§ **TASK STATEMENT**: The lines below are to be quoted exactly, from the first through the one that contains "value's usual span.".

§ **PROVIDED INFORMATION**:

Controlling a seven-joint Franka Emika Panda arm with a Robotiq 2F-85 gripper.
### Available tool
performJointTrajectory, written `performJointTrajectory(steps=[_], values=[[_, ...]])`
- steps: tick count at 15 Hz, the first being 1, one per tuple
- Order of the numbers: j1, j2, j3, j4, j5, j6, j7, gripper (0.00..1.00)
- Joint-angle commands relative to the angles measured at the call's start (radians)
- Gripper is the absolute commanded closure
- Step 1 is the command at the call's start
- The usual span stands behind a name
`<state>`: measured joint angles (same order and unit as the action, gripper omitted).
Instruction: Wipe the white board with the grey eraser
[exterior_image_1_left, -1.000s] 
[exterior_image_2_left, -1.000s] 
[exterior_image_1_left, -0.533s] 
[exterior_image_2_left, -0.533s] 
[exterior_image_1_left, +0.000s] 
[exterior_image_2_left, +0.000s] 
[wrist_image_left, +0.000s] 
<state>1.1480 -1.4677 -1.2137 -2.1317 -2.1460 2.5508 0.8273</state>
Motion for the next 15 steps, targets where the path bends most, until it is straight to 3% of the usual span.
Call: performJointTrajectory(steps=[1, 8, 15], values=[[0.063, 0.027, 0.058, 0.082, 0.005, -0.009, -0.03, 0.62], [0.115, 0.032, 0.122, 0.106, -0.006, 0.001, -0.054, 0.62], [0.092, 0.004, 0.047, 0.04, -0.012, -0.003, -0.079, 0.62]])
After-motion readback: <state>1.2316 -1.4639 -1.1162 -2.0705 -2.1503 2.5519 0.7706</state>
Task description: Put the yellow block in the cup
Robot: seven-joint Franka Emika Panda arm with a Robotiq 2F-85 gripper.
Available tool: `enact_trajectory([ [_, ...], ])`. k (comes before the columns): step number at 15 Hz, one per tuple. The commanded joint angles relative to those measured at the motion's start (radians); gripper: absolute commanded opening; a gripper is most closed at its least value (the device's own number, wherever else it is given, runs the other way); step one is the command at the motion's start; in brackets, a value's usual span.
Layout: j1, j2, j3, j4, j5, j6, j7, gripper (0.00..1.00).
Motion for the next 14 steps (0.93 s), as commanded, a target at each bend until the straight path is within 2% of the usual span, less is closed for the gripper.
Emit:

§ **YOUR RESPONSE**:
Controlling a seven-joint Franka Emika Panda arm with a Robotiq 2F-85 gripper.
### Available tool
performJointTrajectory, written `performJointTrajectory(steps=[_], values=[[_, ...]])`
- steps: tick count at 15 Hz, the first being 1, one per tuple
- Order of the numbers: j1, j2, j3, j4, j5, j6, j7, gripper (0.00..1.00)
- Joint-angle commands relative to the angles measured at the call's start (radians)
- Gripper is the absolute commanded closure
- Step 1 is the command at the call's start
- The usual span stands behind a name
`<state>`: measured joint angles (same order and unit as the action, gripper omitted).
Instruction: Wipe the white board with the grey eraser
[exterior_image_1_left, -1.000s] 
[exterior_image_2_left, -1.000s] 
[exterior_image_1_left, -0.533s] 
[exterior_image_2_left, -0.533s] 
[exterior_image_1_left, +0.000s] 
[exterior_image_2_left, +0.000s] 
[wrist_image_left, +0.000s] 
<state>1.1480 -1.4677 -1.2137 -2.1317 -2.1460 2.5508 0.8273</state>
Motion for the next 15 steps, targets where the path bends most, until it is straight to 3% of the usual span.
Call: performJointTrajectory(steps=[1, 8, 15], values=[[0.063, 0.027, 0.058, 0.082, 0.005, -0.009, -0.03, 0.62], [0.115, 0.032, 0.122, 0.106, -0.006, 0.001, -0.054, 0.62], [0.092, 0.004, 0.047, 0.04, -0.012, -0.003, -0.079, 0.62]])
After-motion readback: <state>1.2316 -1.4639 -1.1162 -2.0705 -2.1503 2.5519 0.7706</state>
Task description: Put the yellow block in the cup
Robot: seven-joint Franka Emika Panda arm with a Robotiq 2F-85 gripper.
Available tool: `enact_trajectory([ [_, ...], ])`. k (comes before the columns): step number at 15 Hz, one per tuple. The commanded joint angles relative to those measured at the motion's start (radians); gripper: absolute commanded opening; a gripper is most closed at its least value (the device's own number, wherever else it is given, runs the other way); step one is the command at the motion's start; in brackets, a value's usual span.

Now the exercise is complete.